Inside the kitchen, clutches of women in shapeless black dresses stood arranging food on platters and sipping ginger ale, smiling with their too-perfect dentures. Rosalee towered above them with her dark puff of hair as Lucy reassessed her place in the world, as people do at funerals, and realized that the kaleidoscope had twisted—she was no longer a kid, and her mother fit in with the older crowd. Rosalee hesitated as she bit into a piece of celery, Lucy noticed with sadness, closing her lips around it as if her teeth weren’t strong enough to be trusted.

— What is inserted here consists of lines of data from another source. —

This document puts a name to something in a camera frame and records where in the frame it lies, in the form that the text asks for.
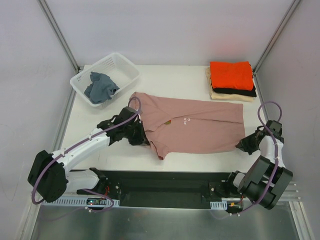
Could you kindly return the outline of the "pink t shirt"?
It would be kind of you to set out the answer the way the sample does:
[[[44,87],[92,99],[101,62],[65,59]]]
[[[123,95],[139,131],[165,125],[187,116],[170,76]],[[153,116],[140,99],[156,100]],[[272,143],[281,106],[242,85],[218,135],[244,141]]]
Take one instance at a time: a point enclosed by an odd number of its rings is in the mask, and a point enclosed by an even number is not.
[[[130,107],[140,119],[150,148],[163,160],[169,153],[231,152],[245,137],[239,103],[177,99],[134,92]]]

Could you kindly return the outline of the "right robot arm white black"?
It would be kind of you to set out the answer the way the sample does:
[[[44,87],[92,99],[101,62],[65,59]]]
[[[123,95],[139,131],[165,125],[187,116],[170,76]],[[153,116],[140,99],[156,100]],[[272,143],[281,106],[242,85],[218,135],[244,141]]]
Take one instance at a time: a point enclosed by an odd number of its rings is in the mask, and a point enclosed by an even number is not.
[[[266,126],[259,126],[251,135],[241,139],[236,148],[253,154],[260,151],[260,156],[246,172],[230,173],[225,183],[227,197],[243,195],[252,205],[260,205],[271,210],[286,190],[293,178],[282,159],[282,124],[268,120]]]

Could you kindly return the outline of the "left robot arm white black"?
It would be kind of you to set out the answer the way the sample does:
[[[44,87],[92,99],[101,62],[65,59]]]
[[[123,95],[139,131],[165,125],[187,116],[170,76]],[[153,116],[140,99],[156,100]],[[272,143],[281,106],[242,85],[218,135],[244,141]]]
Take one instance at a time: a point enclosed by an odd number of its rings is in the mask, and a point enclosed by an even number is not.
[[[100,122],[86,137],[73,145],[47,152],[42,150],[35,156],[27,181],[32,185],[31,199],[34,204],[39,194],[42,200],[52,203],[64,193],[107,194],[106,175],[95,167],[73,171],[80,162],[93,153],[127,139],[132,146],[149,145],[139,110],[124,107],[118,115]]]

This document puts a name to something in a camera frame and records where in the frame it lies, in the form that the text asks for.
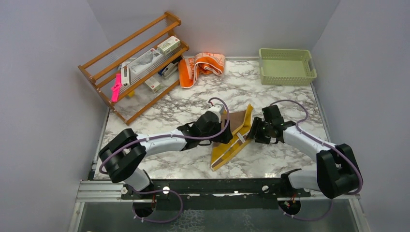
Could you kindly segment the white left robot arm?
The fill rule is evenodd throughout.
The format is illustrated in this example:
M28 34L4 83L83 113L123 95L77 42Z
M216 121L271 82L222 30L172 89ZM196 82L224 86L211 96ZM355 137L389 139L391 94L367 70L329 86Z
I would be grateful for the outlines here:
M149 175L139 168L143 159L169 151L189 150L202 141L229 143L233 138L230 119L222 120L221 117L221 112L208 110L194 122L168 133L153 135L124 129L99 151L100 172L109 175L112 183L124 182L132 187L139 198L147 198L152 192L152 182Z

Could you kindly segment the brown yellow bear towel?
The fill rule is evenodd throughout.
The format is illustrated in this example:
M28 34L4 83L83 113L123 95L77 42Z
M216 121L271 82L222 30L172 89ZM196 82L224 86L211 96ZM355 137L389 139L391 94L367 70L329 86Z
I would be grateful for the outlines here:
M230 113L230 132L233 138L227 144L215 143L211 153L210 168L216 171L229 162L249 142L247 135L251 129L253 106L246 110Z

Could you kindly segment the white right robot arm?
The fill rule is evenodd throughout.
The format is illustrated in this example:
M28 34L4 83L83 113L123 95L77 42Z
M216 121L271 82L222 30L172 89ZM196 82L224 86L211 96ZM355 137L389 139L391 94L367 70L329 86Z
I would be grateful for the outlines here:
M286 197L298 189L320 191L329 199L340 195L354 195L363 186L357 161L347 144L336 145L322 140L305 130L298 122L285 121L276 105L262 109L263 118L255 117L248 140L261 144L288 144L310 157L316 167L312 170L294 169L280 176L279 191Z

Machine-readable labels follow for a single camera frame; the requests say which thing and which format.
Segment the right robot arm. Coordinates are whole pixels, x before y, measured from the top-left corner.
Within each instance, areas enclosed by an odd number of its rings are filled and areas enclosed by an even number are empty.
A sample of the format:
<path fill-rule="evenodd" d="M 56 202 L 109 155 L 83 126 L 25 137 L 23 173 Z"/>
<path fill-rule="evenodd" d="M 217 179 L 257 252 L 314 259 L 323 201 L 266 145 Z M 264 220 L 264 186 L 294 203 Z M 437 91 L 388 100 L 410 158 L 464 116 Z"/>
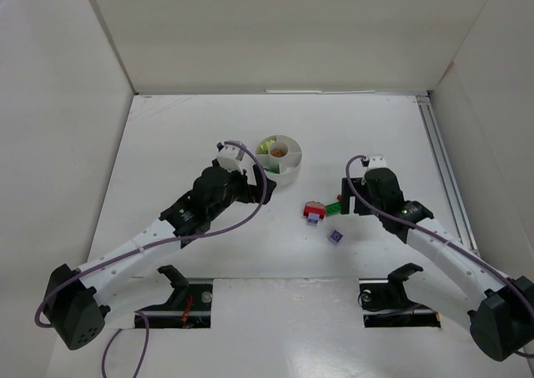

But there was someone else in the room who stood above the rest, someone bending an ear toward a cheese-plate organizer with a riot of bobby pins protruding from a wispy bun on the back of her head; someone whose youth pulsed even more than Lucy’s, but who nevertheless looked comfortable amid the deafness and the humped
backs and the inelastic skin all around him, drooping from necks and arms and earlobes. It was someone Lucy hadn’t anticipated seeing at her great-grandmother’s funeral.

ten

T
he shrine of the unintended consequence. This was where Lucy led Louis after discovering him in the kitchen. Her old bedroom was now a gallery for Rosalee’s inadvertent collection of vintage lunchboxes. It was the only room in the house with a lock on the door, besides the bathroom, which was being monopolized by dozens of people with bladder-control problems. The room had no furniture. Bertie had purchased white plastic cubes, two feet high, which were stacked in various configurations to display the lunchboxes. A low-pile Berber covered the floor, and track lights cast a fluorescent glow on the white cubes. The room had a reverential feel to it, as if the lunchboxes were just placeholders for the real art that was to come.